The Rise of Gay Rights
The Rise of Gay Rights and the Fall of the British Empire
Liberal Resistance and the Bloomsbury Group
David A.J. Richards
Cambridge University Press 282pp £20
What a vital subject – pertinent; necessary; well-conceived! Yet pause, reader. What is this book? Do not let its title, or its author’s eminence as Professor of Law at NYU, or the esteem of its publisher, deceive you. Do not imagine that the cover’s portraits imply more than passing interest in Bloomsbury.
For this monograph is arguably among the most misconceived and incoherent studies ever published in the field of gay history. The author does not so much address the subjects clearly announced in the book’s title, he lays them waste. Despite the reiteration of his chosen remit on the copyright page – ‘gay rights’, ‘gay rights – Great Britain’, ‘patriarchy’, ‘democracy’ – The Rise of Gay Rights and the Fall of the British Empire adopts something substantially below sophomoric style to consider Richards’ interests, which appear repeatedly and progressively bound by the 50 states.

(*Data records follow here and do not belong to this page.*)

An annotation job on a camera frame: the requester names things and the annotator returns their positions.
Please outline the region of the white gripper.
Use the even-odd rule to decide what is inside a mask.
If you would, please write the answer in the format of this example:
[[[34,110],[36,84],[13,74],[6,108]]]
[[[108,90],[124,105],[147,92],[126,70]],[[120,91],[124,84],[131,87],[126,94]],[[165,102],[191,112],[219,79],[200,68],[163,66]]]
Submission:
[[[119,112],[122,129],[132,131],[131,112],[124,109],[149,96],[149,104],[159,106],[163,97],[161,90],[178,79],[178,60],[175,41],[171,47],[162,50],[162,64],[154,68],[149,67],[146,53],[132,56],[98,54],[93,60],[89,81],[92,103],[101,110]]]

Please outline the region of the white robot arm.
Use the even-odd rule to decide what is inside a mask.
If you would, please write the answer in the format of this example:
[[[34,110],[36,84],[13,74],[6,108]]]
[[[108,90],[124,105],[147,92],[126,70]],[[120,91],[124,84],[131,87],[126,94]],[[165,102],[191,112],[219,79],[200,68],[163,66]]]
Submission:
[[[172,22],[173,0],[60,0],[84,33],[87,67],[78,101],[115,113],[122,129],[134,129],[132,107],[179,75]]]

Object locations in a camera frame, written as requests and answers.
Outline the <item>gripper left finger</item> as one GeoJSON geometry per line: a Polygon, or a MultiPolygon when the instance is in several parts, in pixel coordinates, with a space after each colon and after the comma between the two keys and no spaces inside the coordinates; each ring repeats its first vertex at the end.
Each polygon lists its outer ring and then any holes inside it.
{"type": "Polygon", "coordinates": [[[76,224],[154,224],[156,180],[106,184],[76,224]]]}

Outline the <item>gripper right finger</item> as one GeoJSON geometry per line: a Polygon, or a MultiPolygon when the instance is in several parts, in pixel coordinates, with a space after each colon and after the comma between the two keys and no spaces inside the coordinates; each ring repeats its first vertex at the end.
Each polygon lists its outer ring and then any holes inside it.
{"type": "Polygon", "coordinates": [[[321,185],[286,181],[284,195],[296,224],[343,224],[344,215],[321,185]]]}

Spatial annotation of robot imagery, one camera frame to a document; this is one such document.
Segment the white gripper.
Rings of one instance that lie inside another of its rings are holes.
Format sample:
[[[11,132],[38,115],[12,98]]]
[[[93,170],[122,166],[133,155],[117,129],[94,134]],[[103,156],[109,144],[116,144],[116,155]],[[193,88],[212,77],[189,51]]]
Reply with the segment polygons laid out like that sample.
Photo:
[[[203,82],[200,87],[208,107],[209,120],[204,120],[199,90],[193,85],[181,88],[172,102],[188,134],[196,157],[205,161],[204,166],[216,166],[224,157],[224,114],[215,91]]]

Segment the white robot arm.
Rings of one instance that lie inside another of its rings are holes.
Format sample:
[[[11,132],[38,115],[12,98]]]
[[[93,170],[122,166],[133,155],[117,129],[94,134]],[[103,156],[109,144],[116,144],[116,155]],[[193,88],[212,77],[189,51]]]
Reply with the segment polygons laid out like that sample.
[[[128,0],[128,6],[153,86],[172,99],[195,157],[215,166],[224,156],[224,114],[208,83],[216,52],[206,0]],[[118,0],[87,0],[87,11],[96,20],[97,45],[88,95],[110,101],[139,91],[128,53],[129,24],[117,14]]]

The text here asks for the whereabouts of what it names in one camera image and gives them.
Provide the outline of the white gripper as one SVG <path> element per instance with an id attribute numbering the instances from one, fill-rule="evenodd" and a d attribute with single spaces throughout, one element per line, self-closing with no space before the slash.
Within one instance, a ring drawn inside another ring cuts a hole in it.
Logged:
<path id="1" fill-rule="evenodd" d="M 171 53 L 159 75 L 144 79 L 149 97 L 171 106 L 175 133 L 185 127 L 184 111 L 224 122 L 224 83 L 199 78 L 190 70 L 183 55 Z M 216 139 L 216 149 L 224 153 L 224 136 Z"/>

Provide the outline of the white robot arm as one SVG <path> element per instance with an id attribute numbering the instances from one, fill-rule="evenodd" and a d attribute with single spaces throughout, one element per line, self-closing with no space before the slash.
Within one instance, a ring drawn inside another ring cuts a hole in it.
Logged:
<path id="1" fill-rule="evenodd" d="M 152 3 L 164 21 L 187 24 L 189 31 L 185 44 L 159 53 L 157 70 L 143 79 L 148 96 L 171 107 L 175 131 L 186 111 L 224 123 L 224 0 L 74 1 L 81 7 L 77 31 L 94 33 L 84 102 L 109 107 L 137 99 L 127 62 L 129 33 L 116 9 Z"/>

His arguments occasionally stray beyond the national American context. They reference John Locke, Gilgamesh and the Oresteia in an opening chapter. Certain British writers surface later, briefly: Orwell, Osborne, Hollinghurst. Still, the overall impression is of an American seminar group predicating a tutorial approach that is entirely constrained by that enemy of intellectual enquiry: the pursuit solely of what is ‘relevant’ to its (US) students. The index cannot lie: there are 35 pages on American ‘resistance movements’; barely 10 on Woolf, most prominent of the chosen Bloomsburyists.
Instead, references revolve overwhelmingly around facets of US history. From third-rate Nietzschean Ayn Rand to hologram-as-President Ronald Reagan; from Nathaniel Hawthorne to Roe vs. Wade. Margaret Thatcher gets a walk-on role, but as ‘a kind of latter-day Ayn Rand, who aligned her politics ... with that of Ronald Reagan.’ And Woolf was the English Willa Cather? Repeatedly we are encouraged to consult another of Richards’ ten works ‘on this topic’ (any topic but this topic, actually).
But perhaps Bloomsbury had this coming? After all, critics have fastened onto the class-bound constraints of Woolf; the manipulation of evidence wrought by Strachey; the supposed special pleading or traces of misogyny within Forster’s liberalism. At least Forster, late in life, paid his dues to a certain land, blessed with ‘the oldest written constitution in the world’, by visiting it.
Woolf paid the New World little attention, though tactfully – presumably bearing in mind her extensive American readership – she did review its writers extensively. In 1938 she responded to the question posed by Hearst’s International and Cosmopolitan magazines, ‘What interests you most in this cosmopolitan world of today?’ quite categorically: ‘America, WHICH I HAVE NEVER SEEN, Interests Me Most in This Cosmopolitan World of Today.’ Richards would surely have approved.
He seems chiefly concerned with hoary anecdotes: what the Bloomsbury set did, not what it wrote. Excepting the odd reference to Mrs Dalloway or A Passage to India, their accommodation of liberal politics – sexual and otherwise – in their works is neglected. This is indefensible, since several literary scholars have done much lately to tease out the complex intersections in the interwar period between post-colonial thinking and socio-political self-positioning – including on sexuality and the law. Yet of their work there is no mention. Once J.R. Ackerley’s Indian memoir Hindoo Holiday was classed as a ‘novel’, I realised, moreover, that this slight work had, perhaps, also not been edited.
Richard Canning‘s most recent publication is an edition of Ronald Firbank’s Vainglory (Penguin Classics, 2012).